Abby is in her twenties, living with MCAS, POTS & Ehlers Danlos.

Living with chronic illnesses Ehlers Danlos, POTS, MCAS, I have always struggled with getting a diagnosis. This means a lifetime of constantly having to ‘prove’ to doctors just how poorly I am. Doctors so often say ‘you’re looking well’ or when I return for a follow-up  appointment, in just the same awful state, ‘well, you’re looking better’.

Am I? I think. I don’t feel it! It makes me want to cry as I feel like they are invalidating how I feel inside and I panic that they aren’t going to look as hard or go out of their way to help me because I don’t look as ‘ill’ as some of their other patients. I think young women often face this challenge, as I’ve heard it again and again from other young female patients.

When you are ill, you aren’t desperate to LOOK ill because you want to BE ill. You are desperate for someone to SEE how ill you are because you ARE ill and need answers to get better!

1 Kommentar

29. Okt. 2023

I am sorry that you’re going through this.
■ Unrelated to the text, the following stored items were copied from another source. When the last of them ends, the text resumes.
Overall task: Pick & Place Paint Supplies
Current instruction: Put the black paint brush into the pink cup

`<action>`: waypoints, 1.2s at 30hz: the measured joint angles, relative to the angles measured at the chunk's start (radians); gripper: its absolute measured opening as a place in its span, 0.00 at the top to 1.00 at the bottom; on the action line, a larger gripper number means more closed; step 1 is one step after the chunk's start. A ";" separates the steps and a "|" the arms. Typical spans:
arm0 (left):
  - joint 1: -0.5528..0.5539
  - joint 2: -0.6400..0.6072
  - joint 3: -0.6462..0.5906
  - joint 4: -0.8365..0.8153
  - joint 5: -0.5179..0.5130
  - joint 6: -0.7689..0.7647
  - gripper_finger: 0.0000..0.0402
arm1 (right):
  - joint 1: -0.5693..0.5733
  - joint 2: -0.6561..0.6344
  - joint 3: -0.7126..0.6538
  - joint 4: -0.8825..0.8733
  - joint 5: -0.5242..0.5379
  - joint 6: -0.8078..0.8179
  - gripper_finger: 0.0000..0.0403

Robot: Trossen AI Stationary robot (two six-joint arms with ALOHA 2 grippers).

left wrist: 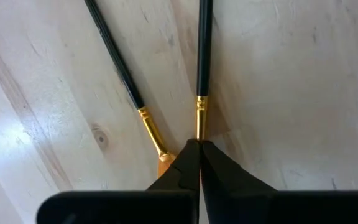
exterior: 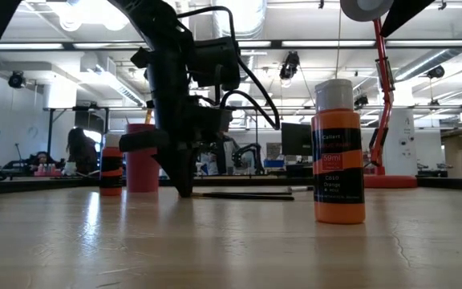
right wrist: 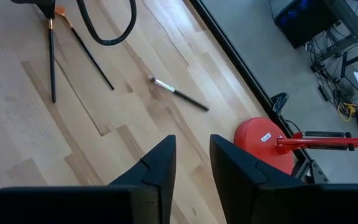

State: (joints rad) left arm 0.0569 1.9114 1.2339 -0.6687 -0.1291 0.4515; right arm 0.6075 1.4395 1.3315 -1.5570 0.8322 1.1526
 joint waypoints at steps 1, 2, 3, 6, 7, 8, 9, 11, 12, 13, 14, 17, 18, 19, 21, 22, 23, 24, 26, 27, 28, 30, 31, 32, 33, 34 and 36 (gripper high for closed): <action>0.000 -0.001 0.000 -0.001 0.000 0.000 0.99 | 0.000 0.000 0.000 0.000 0.000 0.000 0.76; 0.000 -0.001 0.000 -0.002 0.000 0.000 0.99 | 0.000 0.000 0.000 0.000 0.000 0.000 0.75; 0.000 -0.002 0.000 -0.004 0.000 0.001 1.00 | 0.000 0.000 0.000 0.000 0.000 0.000 0.75; 0.000 -0.012 -0.001 -0.013 -0.001 0.000 1.00 | 0.000 0.000 0.000 0.000 0.000 0.000 0.74; 0.000 -0.017 -0.002 -0.018 -0.002 -0.001 1.00 | 0.000 0.000 0.000 0.000 -0.001 0.000 0.74; 0.001 -0.024 -0.003 -0.029 -0.006 -0.003 1.00 | 0.000 0.000 0.000 0.000 -0.001 0.000 0.75; 0.002 -0.030 -0.004 -0.044 -0.011 -0.005 1.00 | 0.000 0.000 0.000 0.000 -0.001 0.000 0.75; 0.003 -0.042 0.008 -0.084 -0.011 -0.014 1.00 | 0.000 0.000 0.000 0.000 -0.001 -0.002 0.77; 0.003 -0.046 0.025 -0.100 -0.011 -0.024 1.00 | 0.000 0.000 0.000 0.000 -0.001 -0.003 0.78; 0.002 -0.049 0.045 -0.122 -0.010 -0.034 1.00 | 0.000 0.000 0.000 0.000 -0.001 -0.004 0.79; 0.001 -0.052 0.062 -0.152 -0.007 -0.044 1.00 | 0.001 0.000 0.000 -0.001 -0.001 -0.004 0.80; -0.004 -0.053 0.116 -0.209 -0.002 -0.057 1.00 | 0.001 0.000 0.000 -0.001 0.003 -0.007 0.83; -0.007 -0.053 0.137 -0.227 -0.001 -0.057 1.00 | 0.001 0.000 0.000 -0.001 0.003 -0.007 0.84; -0.010 -0.055 0.157 -0.246 0.001 -0.056 1.00 | 0.001 0.000 0.000 -0.001 0.004 -0.007 0.85; -0.015 -0.059 0.201 -0.279 0.001 -0.050 1.00 | 0.001 0.000 0.000 -0.001 0.005 -0.007 0.86; -0.018 -0.061 0.225 -0.303 0.000 -0.046 1.00 | 0.001 0.000 0.000 -0.001 0.005 -0.007 0.87; -0.021 -0.061 0.249 -0.330 -0.004 -0.045 1.00 | 0.001 0.000 0.000 -0.001 0.005 -0.007 0.87; -0.023 -0.061 0.274 -0.355 -0.013 -0.043 1.00 | 0.001 0.000 0.000 -0.001 0.005 -0.008 0.88; -0.028 -0.061 0.327 -0.408 -0.041 -0.034 1.00 | 0.001 0.000 0.000 -0.002 0.005 -0.008 0.88; -0.029 -0.061 0.353 -0.440 -0.063 -0.027 1.00 | 0.001 0.000 0.000 -0.002 0.005 -0.009 0.88; -0.031 -0.062 0.378 -0.468 -0.090 -0.020 1.00 | 0.001 0.000 0.000 -0.003 0.005 -0.011 0.88; -0.032 -0.062 0.427 -0.527 -0.168 -0.002 1.00 | 0.001 0.000 0.000 -0.003 0.005 -0.011 0.87; -0.033 -0.062 0.449 -0.558 -0.217 0.007 1.00 | 0.001 0.000 0.000 -0.003 0.005 -0.011 0.87; -0.034 -0.063 0.469 -0.588 -0.268 0.016 1.00 | 0.001 0.000 0.000 -0.003 0.005 -0.011 0.86; -0.034 -0.063 0.487 -0.615 -0.323 0.023 1.00 | 0.001 0.000 0.000 -0.003 0.005 -0.011 0.85; -0.034 -0.063 0.502 -0.642 -0.382 0.028 1.00 | 0.001 0.000 0.000 -0.003 0.005 -0.010 0.84; -0.034 -0.063 0.526 -0.697 -0.496 0.028 1.00 | 0.001 0.000 0.000 -0.003 0.005 -0.010 0.83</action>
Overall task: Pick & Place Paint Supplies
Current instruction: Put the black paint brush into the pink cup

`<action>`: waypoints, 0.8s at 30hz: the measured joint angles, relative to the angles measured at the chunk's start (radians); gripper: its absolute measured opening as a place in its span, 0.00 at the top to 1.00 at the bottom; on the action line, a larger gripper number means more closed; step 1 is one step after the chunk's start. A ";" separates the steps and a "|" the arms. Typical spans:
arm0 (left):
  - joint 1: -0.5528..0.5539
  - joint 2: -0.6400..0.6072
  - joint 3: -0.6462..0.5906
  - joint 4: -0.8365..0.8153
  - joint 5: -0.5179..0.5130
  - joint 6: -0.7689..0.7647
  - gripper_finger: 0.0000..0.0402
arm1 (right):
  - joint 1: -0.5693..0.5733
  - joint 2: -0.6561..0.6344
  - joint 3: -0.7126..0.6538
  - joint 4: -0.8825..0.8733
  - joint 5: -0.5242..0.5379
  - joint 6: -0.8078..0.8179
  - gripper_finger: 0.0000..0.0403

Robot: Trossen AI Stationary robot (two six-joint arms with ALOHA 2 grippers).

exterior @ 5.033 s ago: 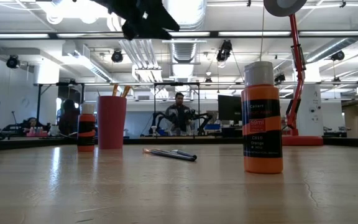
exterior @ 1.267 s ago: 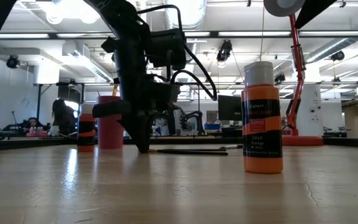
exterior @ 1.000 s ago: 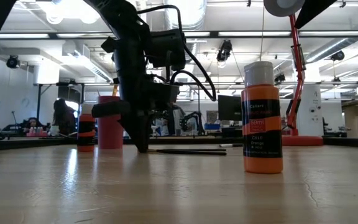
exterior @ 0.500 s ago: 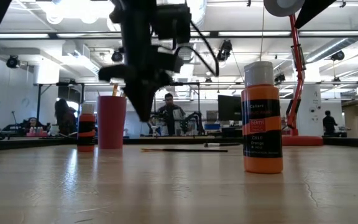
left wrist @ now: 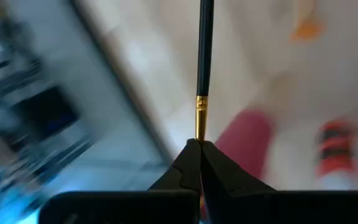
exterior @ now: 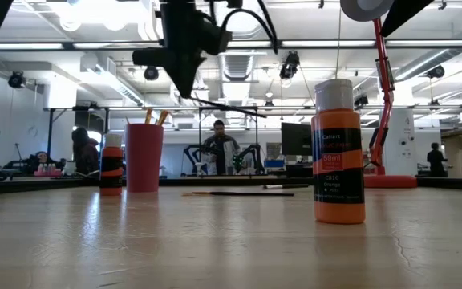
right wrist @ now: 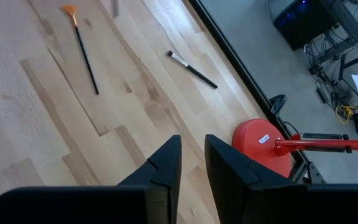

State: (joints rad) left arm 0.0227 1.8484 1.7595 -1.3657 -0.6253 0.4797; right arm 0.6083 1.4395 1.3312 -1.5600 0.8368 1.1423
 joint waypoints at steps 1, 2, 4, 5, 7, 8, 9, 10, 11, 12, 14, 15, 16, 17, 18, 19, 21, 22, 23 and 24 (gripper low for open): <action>0.000 0.000 0.008 -0.025 -0.051 0.000 1.00 | 0.000 0.000 0.000 0.000 0.000 0.000 0.82; 0.000 -0.001 0.012 -0.044 -0.103 0.001 1.00 | 0.000 0.000 0.000 0.000 0.000 0.001 0.81; 0.000 -0.001 0.016 -0.090 -0.200 0.001 1.00 | 0.000 0.000 0.000 0.000 0.000 0.002 0.80; 0.000 -0.001 0.016 -0.116 -0.246 0.001 1.00 | 0.000 0.000 0.000 0.000 0.000 0.002 0.79; 0.000 -0.001 0.016 -0.163 -0.332 -0.007 1.00 | 0.000 0.000 0.000 0.000 0.000 0.002 0.78; 0.001 -0.001 0.015 -0.185 -0.367 -0.014 1.00 | 0.000 0.000 0.000 -0.001 0.000 0.002 0.78; 0.002 -0.002 0.014 -0.204 -0.394 -0.027 1.00 | 0.000 0.000 0.000 -0.001 0.000 0.003 0.77; 0.003 -0.002 0.013 -0.209 -0.410 -0.036 1.00 | 0.000 0.000 0.000 -0.001 0.000 0.003 0.76; 0.004 -0.006 0.012 -0.206 -0.416 -0.042 1.00 | 0.000 0.000 0.000 -0.002 0.000 0.003 0.76; 0.004 -0.014 0.008 -0.203 -0.412 -0.047 1.00 | 0.000 0.000 0.000 -0.002 0.000 0.003 0.76; 0.004 -0.030 0.004 -0.208 -0.396 -0.068 1.00 | 0.000 0.000 0.000 -0.003 -0.003 0.003 0.75; 0.004 -0.045 0.002 -0.206 -0.380 -0.089 1.00 | 0.000 0.000 0.000 -0.003 -0.004 0.003 0.74; 0.004 -0.060 0.002 -0.206 -0.357 -0.109 1.00 | 0.000 0.000 0.000 -0.003 -0.006 0.003 0.74; 0.004 -0.078 0.001 -0.206 -0.336 -0.129 1.00 | 0.000 0.000 0.000 -0.003 -0.006 0.003 0.74; 0.004 -0.101 -0.001 -0.206 -0.319 -0.150 1.00 | 0.000 0.000 0.000 -0.003 -0.006 0.003 0.73; 0.004 -0.126 -0.008 -0.205 -0.314 -0.169 1.00 | 0.000 0.000 0.000 -0.003 -0.007 0.002 0.73; 0.003 -0.185 -0.032 -0.205 -0.308 -0.191 1.00 | 0.000 0.000 -0.001 -0.003 -0.007 0.000 0.73; 0.003 -0.218 -0.049 -0.206 -0.308 -0.199 1.00 | 0.000 0.000 -0.002 -0.003 -0.007 -0.001 0.73; 0.004 -0.253 -0.069 -0.206 -0.304 -0.213 1.00 | 0.000 0.000 -0.002 -0.003 -0.007 -0.001 0.73; 0.004 -0.286 -0.091 -0.206 -0.294 -0.223 1.00 | 0.000 0.000 -0.002 -0.003 -0.007 -0.001 0.73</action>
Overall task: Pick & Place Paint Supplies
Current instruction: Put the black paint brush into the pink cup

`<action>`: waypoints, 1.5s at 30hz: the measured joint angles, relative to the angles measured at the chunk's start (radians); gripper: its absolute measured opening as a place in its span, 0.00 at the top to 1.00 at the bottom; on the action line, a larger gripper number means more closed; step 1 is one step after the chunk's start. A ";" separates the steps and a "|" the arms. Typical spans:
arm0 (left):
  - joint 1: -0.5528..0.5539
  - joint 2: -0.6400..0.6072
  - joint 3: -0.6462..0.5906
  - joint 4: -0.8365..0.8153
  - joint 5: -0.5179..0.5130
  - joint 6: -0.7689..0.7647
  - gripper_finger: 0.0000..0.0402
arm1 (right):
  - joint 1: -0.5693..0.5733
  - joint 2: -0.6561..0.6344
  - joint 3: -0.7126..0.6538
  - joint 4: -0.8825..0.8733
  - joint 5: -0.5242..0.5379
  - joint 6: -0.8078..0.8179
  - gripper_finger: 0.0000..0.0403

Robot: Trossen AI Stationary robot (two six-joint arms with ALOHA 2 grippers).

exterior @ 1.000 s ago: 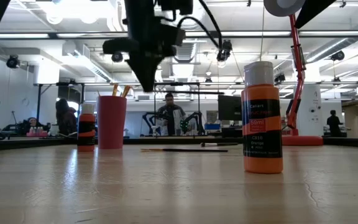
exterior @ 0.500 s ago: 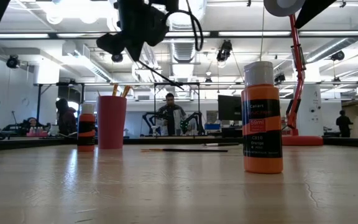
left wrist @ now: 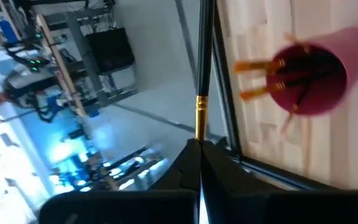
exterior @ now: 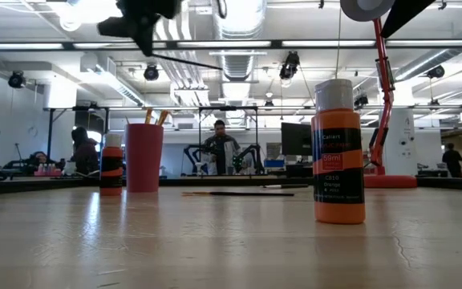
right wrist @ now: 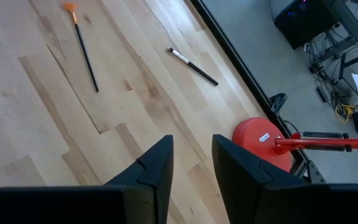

I have the same health conditions as you. I really struggled to be taken seriously and to get any kind of diagnosis when I was younger and I was constantly dismissed . Now that I am older and in my 40’s ( it took until I was 40 to finally be diagnosed with multiple conditions) I am finding that once again my age and being female has become a barrier once again to receiving help / treatment. Assumptions are made, as they were when I was younger and I am not being heard. I hope that you receive the support that you need asap.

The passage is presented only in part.